Louisville, Ky. – GE Appliances has expanded its collaborative majap development and manufacturing initiative with the additions of desktop 3D printing leader MakerBot and TechShop, a workshop and fabrication studio for engineering enthusiasts.
The GE initiative, dubbed FirstBuild, was launched by GE last month as a global online community where engineers, scientists and home enthusiasts can collaborate on developing “breakthrough” white goods.
GE said it created the program to better compete with appliance manufacturers, like BSH, LG and Samsung, which can leverage their electronics expertise in developing next-generation majaps.
FirstBuild’s initial focus is on kitchen appliances, and the community has been tasked with creating a “micro-kitchen” concept for urban dwellers and an in-door grill.
GE plans to fast-track the products into small-batch production at a micro-factory it is opening this summer at the University of Louisville, and will sell the appliances online and on-site in a factory store.
The most popular concepts may be scaled up for mass production, GE said.

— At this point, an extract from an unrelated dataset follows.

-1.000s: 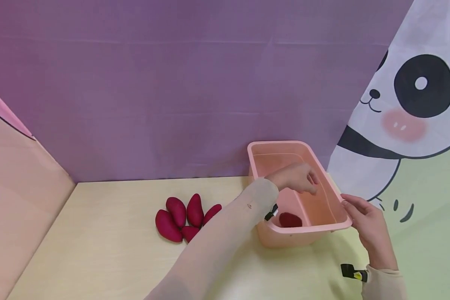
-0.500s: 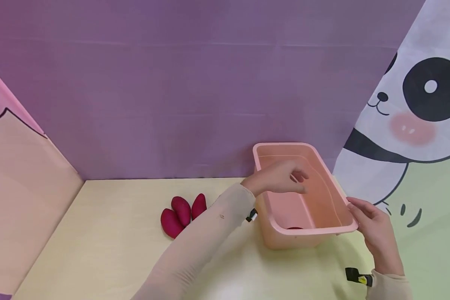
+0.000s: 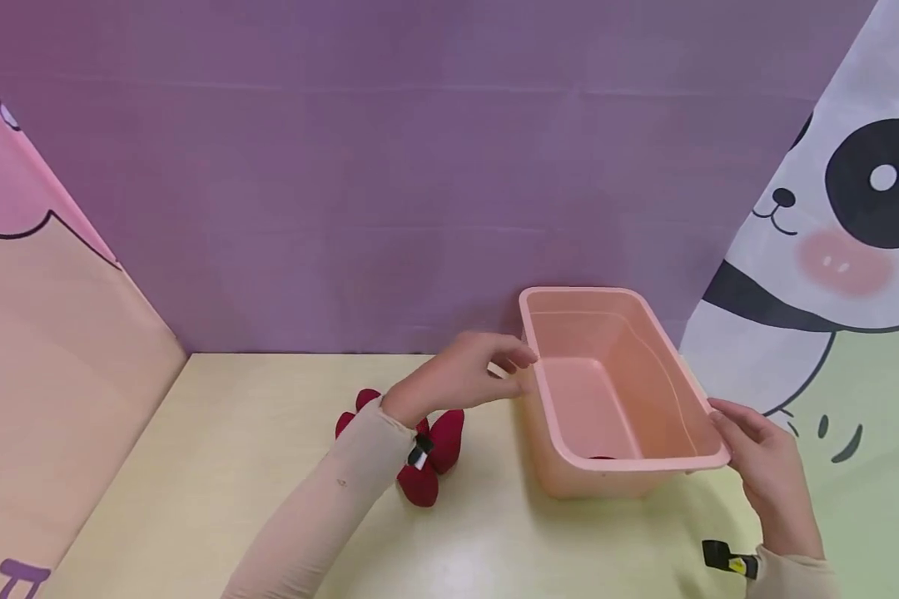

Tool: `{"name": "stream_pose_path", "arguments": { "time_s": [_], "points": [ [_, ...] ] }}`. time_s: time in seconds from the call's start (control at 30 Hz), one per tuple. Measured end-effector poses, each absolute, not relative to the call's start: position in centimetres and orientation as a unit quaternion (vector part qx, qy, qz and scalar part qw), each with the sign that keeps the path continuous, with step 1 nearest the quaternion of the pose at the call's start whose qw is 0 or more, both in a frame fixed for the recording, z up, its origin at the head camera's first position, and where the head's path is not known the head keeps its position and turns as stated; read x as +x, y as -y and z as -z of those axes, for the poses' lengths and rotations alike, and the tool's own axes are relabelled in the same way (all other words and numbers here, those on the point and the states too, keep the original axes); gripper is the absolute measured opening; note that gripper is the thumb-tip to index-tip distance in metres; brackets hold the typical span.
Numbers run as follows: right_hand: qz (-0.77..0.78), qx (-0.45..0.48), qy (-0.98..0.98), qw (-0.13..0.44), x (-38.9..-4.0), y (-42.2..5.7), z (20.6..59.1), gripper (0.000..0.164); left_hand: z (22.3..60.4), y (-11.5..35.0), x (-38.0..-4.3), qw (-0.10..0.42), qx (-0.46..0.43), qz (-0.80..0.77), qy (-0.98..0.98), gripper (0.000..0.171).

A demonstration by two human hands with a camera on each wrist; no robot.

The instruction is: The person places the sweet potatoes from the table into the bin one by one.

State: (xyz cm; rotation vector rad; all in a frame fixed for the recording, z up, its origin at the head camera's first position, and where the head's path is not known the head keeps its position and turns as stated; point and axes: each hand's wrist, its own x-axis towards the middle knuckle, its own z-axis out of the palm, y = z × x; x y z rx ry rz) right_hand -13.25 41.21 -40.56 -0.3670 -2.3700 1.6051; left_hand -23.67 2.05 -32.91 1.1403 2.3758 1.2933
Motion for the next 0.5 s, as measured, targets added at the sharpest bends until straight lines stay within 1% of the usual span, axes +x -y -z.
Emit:
{"name": "stream_pose_path", "arguments": {
  "time_s": [0.2,0.37,0.5],
  "points": [
    [-0.536,-0.128,0.825,0.126,-13.1,-41.1,40.8,0.046,34.9,2.4,-22.5,0.104,0.362,-0.479,-0.793,0.033],
    [-0.532,-0.137,0.825,0.134,-13.1,-40.9,40.6,0.047,37.6,6.1,-22.1,0.115,0.331,-0.507,-0.787,0.032],
    [-0.548,-0.139,0.814,0.132,-13.1,-40.8,40.7,0.044,39.7,8.9,-21.9,0.108,0.304,-0.511,-0.797,0.03]
  ]
}}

“To win in the appliance industry, we have to innovate faster than ever before since we are now competing with companies that apply their rapid electronic products introduction strategy to the appliance industry,” GE Appliances technology VP Kevin Nolan said at the time of the launch announcement.
“This new model will enable us to be more creative in the design and delivery of the products, and do so with lower risk and cost while drastically reducing the time from mind to market. FirstBuild will also enable us to move select products to larger scale production with more confidence because they will have been vetted by the new platform first,” he said.

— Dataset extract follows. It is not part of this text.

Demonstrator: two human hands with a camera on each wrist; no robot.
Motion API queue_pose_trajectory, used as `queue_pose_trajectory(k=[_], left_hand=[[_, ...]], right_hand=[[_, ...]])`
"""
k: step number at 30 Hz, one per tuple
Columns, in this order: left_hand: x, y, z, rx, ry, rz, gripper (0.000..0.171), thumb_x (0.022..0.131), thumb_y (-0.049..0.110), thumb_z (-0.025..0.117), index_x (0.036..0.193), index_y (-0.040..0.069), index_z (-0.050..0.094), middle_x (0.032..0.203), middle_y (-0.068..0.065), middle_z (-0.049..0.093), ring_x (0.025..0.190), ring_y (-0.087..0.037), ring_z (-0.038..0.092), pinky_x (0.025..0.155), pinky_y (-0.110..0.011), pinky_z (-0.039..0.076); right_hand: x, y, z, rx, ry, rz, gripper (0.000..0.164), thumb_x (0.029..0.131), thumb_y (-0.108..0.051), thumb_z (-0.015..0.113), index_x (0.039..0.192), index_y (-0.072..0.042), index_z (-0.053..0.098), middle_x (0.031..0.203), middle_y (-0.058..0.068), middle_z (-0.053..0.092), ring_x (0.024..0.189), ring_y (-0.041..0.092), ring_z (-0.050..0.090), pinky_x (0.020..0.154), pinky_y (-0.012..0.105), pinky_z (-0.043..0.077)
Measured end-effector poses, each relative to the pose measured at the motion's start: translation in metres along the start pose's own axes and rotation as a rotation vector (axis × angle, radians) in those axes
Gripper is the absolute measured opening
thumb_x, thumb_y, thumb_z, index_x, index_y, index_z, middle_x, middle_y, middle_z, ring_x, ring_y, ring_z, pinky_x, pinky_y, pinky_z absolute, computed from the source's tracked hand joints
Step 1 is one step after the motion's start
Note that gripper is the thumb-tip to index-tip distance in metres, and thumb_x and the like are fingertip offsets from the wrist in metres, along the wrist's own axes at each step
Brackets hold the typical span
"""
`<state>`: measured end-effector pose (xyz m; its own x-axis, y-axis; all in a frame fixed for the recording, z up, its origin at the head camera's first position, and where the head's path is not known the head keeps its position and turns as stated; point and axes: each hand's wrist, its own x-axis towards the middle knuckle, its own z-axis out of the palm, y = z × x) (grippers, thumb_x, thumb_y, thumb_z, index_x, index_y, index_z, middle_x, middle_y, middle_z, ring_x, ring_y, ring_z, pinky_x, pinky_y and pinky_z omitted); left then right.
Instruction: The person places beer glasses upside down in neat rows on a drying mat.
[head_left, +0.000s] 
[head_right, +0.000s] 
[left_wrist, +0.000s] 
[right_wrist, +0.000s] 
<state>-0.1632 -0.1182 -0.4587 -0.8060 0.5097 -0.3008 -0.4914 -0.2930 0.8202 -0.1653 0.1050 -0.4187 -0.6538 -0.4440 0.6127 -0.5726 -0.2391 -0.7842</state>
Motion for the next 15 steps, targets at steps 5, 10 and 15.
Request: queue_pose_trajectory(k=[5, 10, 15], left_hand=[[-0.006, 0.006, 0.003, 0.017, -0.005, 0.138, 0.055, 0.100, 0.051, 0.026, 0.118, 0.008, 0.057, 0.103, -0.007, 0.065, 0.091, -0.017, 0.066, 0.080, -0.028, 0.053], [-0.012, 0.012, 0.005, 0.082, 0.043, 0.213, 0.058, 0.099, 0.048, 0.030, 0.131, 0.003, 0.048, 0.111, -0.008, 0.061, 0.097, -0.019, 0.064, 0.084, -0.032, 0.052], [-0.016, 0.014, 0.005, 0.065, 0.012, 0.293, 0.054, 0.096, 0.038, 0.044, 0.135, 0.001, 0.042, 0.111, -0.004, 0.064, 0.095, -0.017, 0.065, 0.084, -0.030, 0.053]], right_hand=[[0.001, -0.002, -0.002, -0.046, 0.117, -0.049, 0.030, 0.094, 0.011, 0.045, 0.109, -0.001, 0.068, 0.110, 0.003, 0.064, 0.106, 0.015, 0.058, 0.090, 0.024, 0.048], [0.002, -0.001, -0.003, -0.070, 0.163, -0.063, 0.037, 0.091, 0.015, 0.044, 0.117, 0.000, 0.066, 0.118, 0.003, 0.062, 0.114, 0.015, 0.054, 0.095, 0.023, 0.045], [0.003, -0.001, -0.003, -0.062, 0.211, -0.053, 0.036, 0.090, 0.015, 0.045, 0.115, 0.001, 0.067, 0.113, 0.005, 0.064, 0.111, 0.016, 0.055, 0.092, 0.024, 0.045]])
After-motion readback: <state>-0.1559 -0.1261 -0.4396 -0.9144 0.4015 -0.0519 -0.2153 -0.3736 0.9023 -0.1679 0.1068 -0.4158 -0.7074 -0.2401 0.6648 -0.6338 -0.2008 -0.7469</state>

The company said its latest partnerships, with MakerBot and TechShop, “will enhance GE’s collaboration with engineers and makers, providing additional opportunities to engage this community.”
Founded in 2009, Brooklyn-based MakerBot sells its desktop 3D printers through The Home Depot, Micro Center, Microsoft stores and its own boutique shops for use by engineers, architects, designers, educators and consumers.
San Jose, Calif.-based TechShop offers a workshop, fabrication studio, instructional classes and networking opportunities to members
GE has also enlisted the help of Local Motors, a Phoenix business that, like FirstBuild, provides an online product development platform for professionals, enthusiasts and hobbyists worldwide, and also operates a growing network of micro-factories.